Ou deux dont tu connais la formule et l’emploi,
Pour avoir calculé du fond de ta caverne
La valeur du petit soleil qui nous gouverne,
Pour quelques éléments domptés, tu te sacrais
Vainqueur de la Nature et roi de ses secrets ;
Tu te disais : « Encore un peu de patience !
« Espérons ! l’heure est proche où j’aurai la science
« Complète, où je pourrai faire tout à mon gré
« Et remplacer ce Dieu que j’ai tant dénigré. »

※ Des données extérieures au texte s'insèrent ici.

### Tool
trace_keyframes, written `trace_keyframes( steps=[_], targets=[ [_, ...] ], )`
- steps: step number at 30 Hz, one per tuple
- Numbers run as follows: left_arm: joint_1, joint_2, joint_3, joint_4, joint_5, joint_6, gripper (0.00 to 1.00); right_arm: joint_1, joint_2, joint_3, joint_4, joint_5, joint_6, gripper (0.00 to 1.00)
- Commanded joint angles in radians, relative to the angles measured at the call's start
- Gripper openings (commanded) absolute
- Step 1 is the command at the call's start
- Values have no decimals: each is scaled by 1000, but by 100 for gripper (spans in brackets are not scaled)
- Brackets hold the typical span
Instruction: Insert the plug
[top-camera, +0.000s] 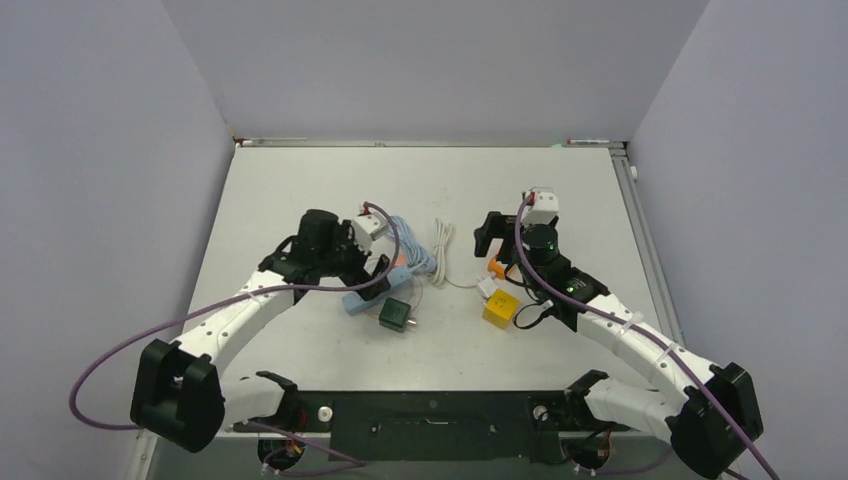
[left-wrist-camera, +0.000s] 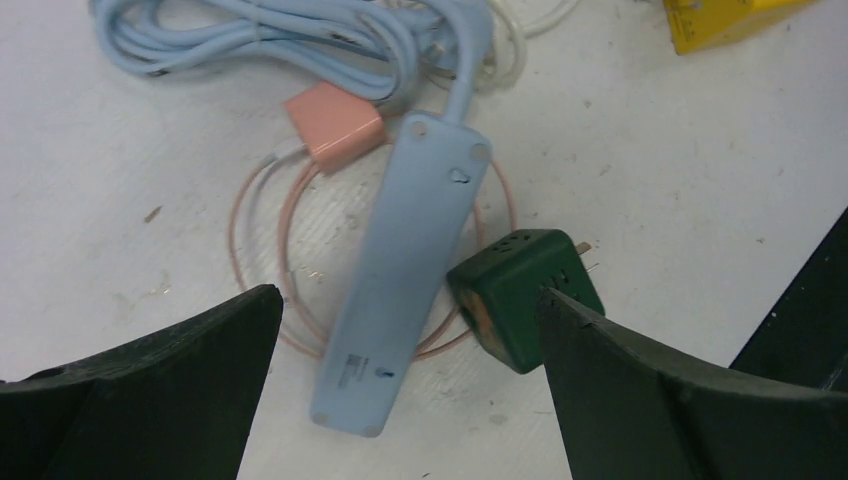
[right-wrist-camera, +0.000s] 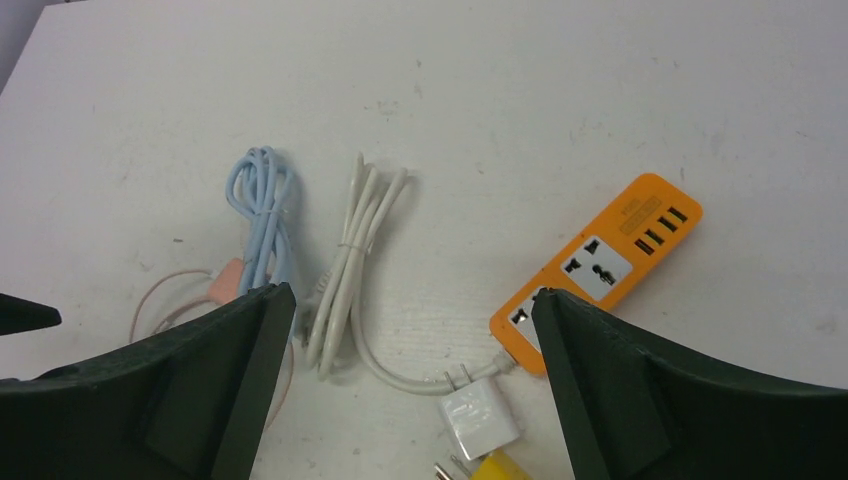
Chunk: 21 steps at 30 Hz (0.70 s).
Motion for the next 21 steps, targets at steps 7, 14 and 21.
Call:
trace_keyframes(
  steps=[7, 14, 21],
  targets=[
    [-211, 215, 193, -59, -197, 57, 96, 21, -135, -42, -210, 58, 77, 99],
    [-237, 310, 244, -28, -216, 89, 96, 23, -178, -72, -233, 52, 91, 100],
    [-268, 383, 280, -40, -159, 120, 97, 24, -218, -92, -238, 45, 113, 100]
  ],
)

Et voilà que l’on vient t’arracher à tes rêves,
T’affirmer que les Lois éternelles sont brèves,
Et qu’il faut renoncer au fruit de tes travaux
Si longs, à ta foi jeune, à tes espoirs nouveaux ;
On vient souffler sur tes conquêtes merveilleuses
Comme si ces flambeaux n’étaient que des veilleuses ;
On vient effrontément nier tout ton pouvoir,
Te dire que tu crois en Dieu sans le savoir,
Et, pour mettre à néant ta dernière allégresse,
T’enseigner que tout change et que rien ne progresse !
Hélas ! oui, pauvre ami, je ne l’ignore pas,
Le vin de ton erreur a pour toi plus d’appas
Que l’eau claire de ma logique. Tu t’enivres
À l’abreuvoir banal des journaux et des livres
Qui te gonflent avec l’espoir empoisonneur
Que tu vivras demain dans le parfait bonheur.